Grrr in Groningen
Zaterdag 2 maart 2024, om kwart over tien verzamelen bij Frowijn voor vertrek. KWART OVER TIEN?? Ja, Groningen ligt niet naast de deur. Na het autoritje komen we aan bij denksportcentrum Jannes van der Wal, u weet wel die topdammer die het licht zag en uiteindelijk toch vooral ons geliefde spelletje ging spelen.
In een grote zaal zitten we met ons tienen op een rijtje met nog wat andere teams om ons heen, een gezellige drukte. De tafels zijn ruim, zo breed dat je aardig je best moet doen om de stukken op de achterste rij van tegenstander te kunnen betasten. De stukken wat apart, vooral de torens, die zijn haast zo groot als dame en koning. Hiermee moeten we het gaan doen. Dat het buiten prachtig lenteweer is, zijn we snel vergeten, het echte plezier zou in dit steeds warmer wordende zaaltje beleefd gaan worden deze zaterdagmiddag.

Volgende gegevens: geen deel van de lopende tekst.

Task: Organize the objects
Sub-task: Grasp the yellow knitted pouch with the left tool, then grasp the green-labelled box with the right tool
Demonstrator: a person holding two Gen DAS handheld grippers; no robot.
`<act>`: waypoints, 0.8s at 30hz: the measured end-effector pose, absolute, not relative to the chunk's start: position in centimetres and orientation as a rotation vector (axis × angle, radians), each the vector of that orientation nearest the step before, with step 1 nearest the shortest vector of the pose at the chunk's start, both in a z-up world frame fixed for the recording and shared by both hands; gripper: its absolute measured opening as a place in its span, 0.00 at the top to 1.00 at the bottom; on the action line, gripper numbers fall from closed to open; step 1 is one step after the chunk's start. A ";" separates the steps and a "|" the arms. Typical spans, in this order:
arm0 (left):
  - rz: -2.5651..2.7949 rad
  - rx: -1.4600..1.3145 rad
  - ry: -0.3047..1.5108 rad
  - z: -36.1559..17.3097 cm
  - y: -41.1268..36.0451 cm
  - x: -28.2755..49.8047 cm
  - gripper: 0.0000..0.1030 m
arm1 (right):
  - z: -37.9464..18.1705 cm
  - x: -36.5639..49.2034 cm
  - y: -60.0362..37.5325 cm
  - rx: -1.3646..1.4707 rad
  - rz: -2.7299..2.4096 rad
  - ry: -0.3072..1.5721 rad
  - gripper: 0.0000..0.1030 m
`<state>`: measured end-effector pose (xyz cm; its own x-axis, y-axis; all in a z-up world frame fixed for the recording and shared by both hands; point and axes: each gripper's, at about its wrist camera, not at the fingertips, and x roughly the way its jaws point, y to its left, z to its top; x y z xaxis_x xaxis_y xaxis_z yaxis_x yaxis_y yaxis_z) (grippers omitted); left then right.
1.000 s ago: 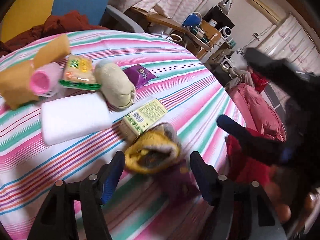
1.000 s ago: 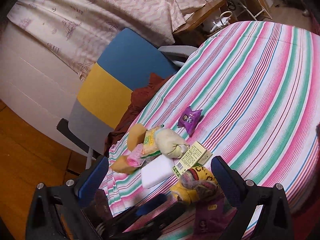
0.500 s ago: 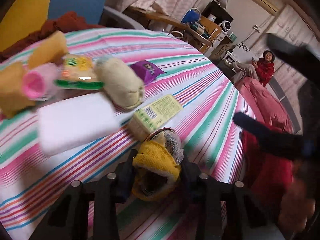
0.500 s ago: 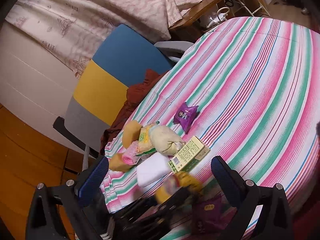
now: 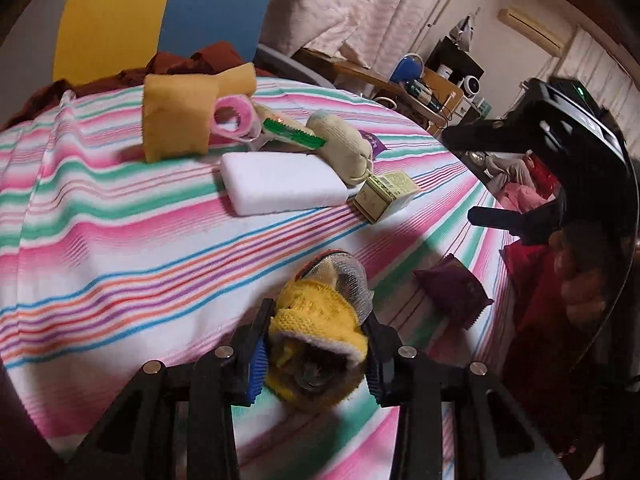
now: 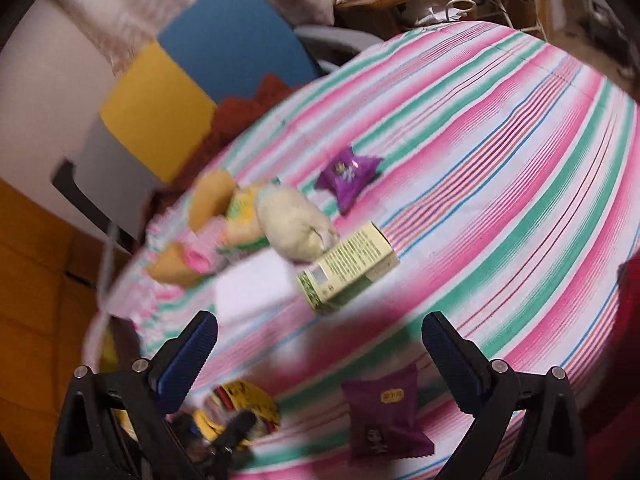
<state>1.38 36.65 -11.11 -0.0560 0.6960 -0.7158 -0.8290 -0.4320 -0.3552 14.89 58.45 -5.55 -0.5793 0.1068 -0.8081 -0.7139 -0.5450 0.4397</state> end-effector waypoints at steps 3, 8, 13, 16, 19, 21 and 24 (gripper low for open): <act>1.718 -1.062 0.158 -11.5 36.8 1.1 0.62 | -5.8 13.3 58.6 -1.155 2.114 0.961 0.00; 1.687 -1.089 0.096 -12.0 36.7 0.7 0.61 | -7.2 9.4 60.1 -1.355 2.074 0.766 0.00; 1.696 -1.067 0.103 -12.1 36.6 1.0 0.61 | -9.2 7.9 61.2 -1.392 2.082 0.727 0.00; 1.697 -1.063 0.096 -12.2 36.7 1.0 0.60 | -10.1 8.1 61.8 -1.423 2.050 0.707 0.00; 1.699 -1.059 0.095 -12.3 36.8 1.0 0.60 | -10.0 8.4 62.3 -1.403 2.050 0.709 0.00; 1.699 -1.058 0.096 -12.3 36.8 1.1 0.60 | -9.8 8.5 62.4 -1.393 2.060 0.698 0.00; 1.699 -1.058 0.095 -12.3 36.7 1.1 0.60 | -9.7 8.5 62.4 -1.398 2.073 0.682 0.00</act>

Voor het begin van de wedstrijd knoopt Diderick, die naast mij zit, een praatje aan met zijn tegenstander. Ik luister mee. Heel fijnzinnig informeert hij hoe het toch kon dat Groningen 2, onze tegenstanders van deze middag, in de vorige ronde die enorme nederlaag van 9-1 voor de kiezen had kunnen krijgen in hun uitwedstrijd tegen Paul Keres 2. “Zat zeker net allemaal tegen?” Wat is die jongen toch goed, dacht ik. Heel gehaaid bij onze tegenstanders even opnieuw die ongetwijfeld traumatische belevenis oprakelen en het tegelijkertijd doen voorkomen uit oprechte interesse, het leek haast empathisch.

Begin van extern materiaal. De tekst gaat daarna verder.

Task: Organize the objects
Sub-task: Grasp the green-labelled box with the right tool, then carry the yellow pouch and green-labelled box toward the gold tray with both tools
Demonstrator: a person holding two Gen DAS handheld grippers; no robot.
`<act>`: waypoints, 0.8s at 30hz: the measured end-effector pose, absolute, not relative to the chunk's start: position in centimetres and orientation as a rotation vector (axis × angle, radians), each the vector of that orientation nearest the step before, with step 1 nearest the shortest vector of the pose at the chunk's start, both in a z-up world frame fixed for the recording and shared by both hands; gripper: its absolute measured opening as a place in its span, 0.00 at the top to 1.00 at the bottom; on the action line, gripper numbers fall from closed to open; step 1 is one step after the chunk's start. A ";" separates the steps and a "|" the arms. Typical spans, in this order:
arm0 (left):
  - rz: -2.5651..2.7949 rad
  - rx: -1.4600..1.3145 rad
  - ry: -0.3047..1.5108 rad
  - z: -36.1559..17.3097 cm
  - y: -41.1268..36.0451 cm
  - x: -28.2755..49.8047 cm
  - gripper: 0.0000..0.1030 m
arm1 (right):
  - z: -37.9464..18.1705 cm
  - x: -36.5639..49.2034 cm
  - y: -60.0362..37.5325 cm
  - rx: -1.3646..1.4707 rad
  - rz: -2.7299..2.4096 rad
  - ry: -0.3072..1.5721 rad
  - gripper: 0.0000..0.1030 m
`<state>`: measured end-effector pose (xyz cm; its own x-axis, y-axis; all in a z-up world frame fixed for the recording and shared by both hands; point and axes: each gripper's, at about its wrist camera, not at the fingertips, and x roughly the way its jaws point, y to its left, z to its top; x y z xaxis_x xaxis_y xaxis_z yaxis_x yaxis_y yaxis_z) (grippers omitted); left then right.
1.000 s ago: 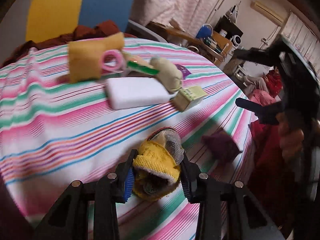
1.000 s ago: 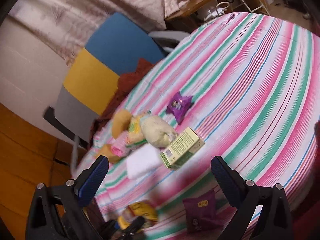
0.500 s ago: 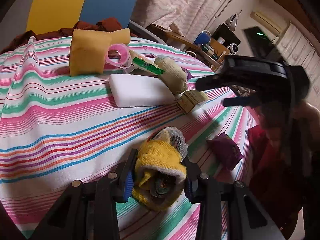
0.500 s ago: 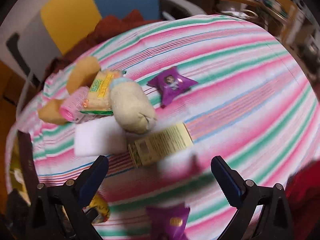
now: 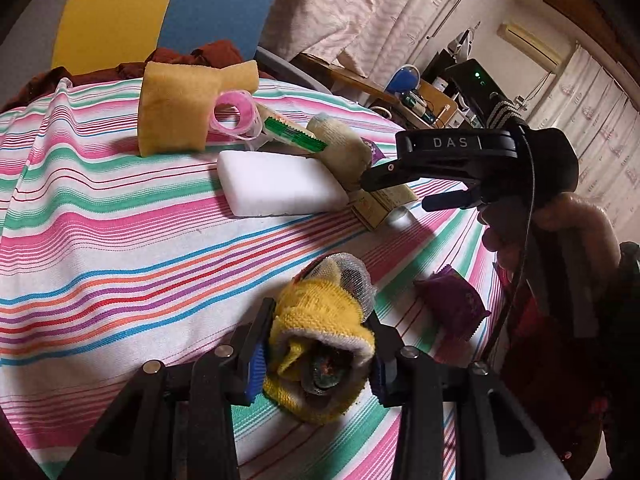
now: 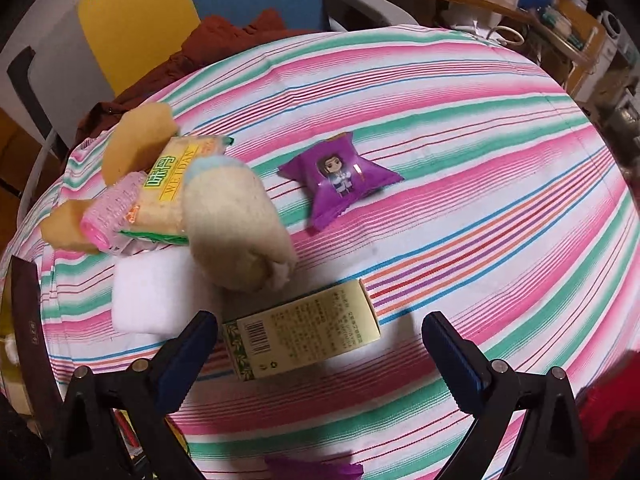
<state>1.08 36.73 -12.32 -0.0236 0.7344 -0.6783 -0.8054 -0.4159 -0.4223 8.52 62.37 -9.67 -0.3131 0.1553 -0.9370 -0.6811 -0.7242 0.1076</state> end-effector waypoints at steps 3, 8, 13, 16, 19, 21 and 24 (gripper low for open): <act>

Zijn tegenstander antwoordde met een wijze les van een grootmeester van weleer, Bent Larsen, ofzo: “There is no bad luck in chess, only luck.” Wij konden hierop alleen maar instemmend knikken voordat de klokken in gang werden gezet.

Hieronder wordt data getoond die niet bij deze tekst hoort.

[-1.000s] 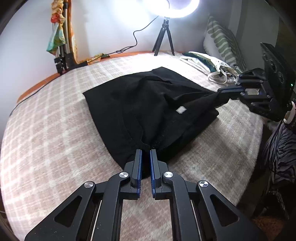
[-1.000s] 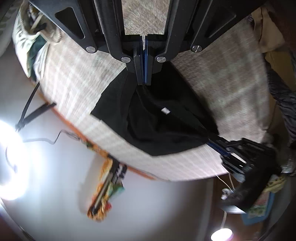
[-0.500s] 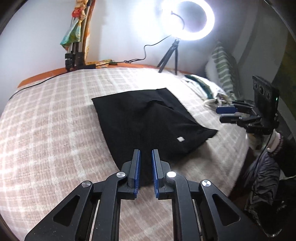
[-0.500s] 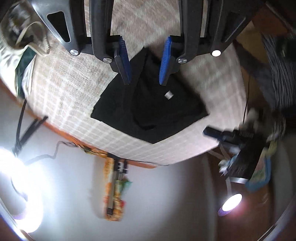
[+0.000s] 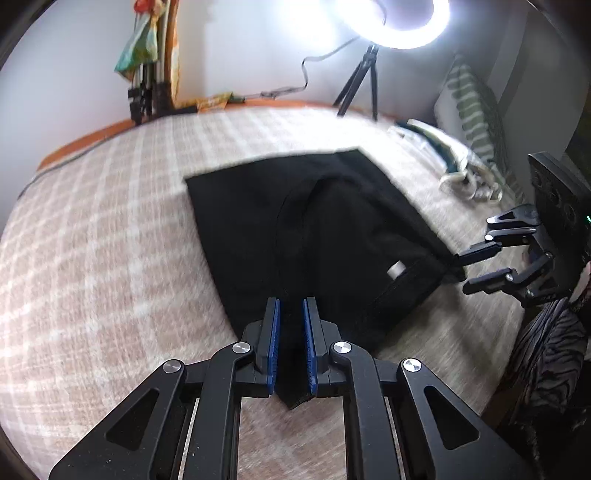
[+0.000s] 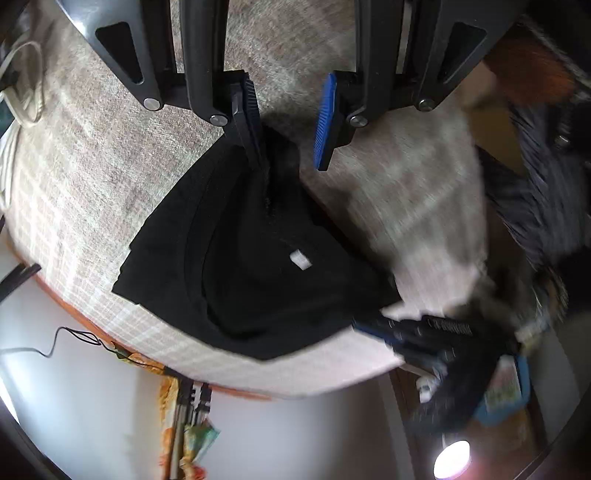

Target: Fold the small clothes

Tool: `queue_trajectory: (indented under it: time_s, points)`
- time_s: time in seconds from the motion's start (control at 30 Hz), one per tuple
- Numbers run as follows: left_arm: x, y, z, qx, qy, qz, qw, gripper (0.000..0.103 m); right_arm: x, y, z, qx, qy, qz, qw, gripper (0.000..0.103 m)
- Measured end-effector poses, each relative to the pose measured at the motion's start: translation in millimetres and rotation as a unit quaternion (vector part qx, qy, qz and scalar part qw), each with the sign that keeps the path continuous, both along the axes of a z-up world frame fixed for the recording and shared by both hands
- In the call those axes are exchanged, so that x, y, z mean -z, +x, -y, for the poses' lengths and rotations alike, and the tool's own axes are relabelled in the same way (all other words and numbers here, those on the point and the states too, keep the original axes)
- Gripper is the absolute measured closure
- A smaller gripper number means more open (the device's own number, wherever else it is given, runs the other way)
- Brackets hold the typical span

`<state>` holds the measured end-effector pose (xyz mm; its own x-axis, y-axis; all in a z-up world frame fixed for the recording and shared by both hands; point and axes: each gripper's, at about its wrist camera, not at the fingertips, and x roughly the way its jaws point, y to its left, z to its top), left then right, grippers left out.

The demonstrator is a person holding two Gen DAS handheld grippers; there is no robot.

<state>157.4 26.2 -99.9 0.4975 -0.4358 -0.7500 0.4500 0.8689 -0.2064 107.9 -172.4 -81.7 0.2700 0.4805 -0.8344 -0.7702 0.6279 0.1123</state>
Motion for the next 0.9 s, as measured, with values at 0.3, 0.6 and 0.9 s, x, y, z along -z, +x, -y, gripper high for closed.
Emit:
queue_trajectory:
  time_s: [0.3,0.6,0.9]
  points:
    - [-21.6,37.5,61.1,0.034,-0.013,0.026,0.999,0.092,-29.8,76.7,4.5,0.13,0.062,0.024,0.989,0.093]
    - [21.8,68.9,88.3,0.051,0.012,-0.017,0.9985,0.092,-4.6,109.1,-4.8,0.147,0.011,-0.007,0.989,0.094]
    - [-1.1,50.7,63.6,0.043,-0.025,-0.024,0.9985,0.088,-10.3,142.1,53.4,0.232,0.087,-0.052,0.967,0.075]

“No bad luck in chess”, ja, ja. Mijn tegenstander stuurt anders mijn plannen voor een fijne ingewikkelde partij gelijk in het honderd door een hip Caro-Kann variantje te spelen waarbij meteen alle muziek uit te stelling verdwijnt. Pfff. Nou ja, ik kan wel wat proberen. Maar nee, mijn tegenstander ruilt nog een loper en de dames en we zijn al zowat in een saai eindspel beland. Hij biedt remise aan. Ik kijk wat rond, vraag aan teamcaptain Joost of ik de remise überhaupt mag aannemen. En aangezien er verder nog niets gebeurd is in de wedstrijd laat hij de beslissing geheel aan mij over.
Ik kijk nog eens goed naar de stelling. Zie eigenlijk geen plan. Bedenk me dat ik ook wel wat leesvoer heb meegenomen waarmee ik de tijd kan doden als het op de andere borden niet snel spannend genoeg wordt om naar te kijken, en schudt de hand van mijn opponent. Een halfje, na 13 zetten en iets meer dan een uur spelen. Ik heb die grote torens nog niet eens beroerd.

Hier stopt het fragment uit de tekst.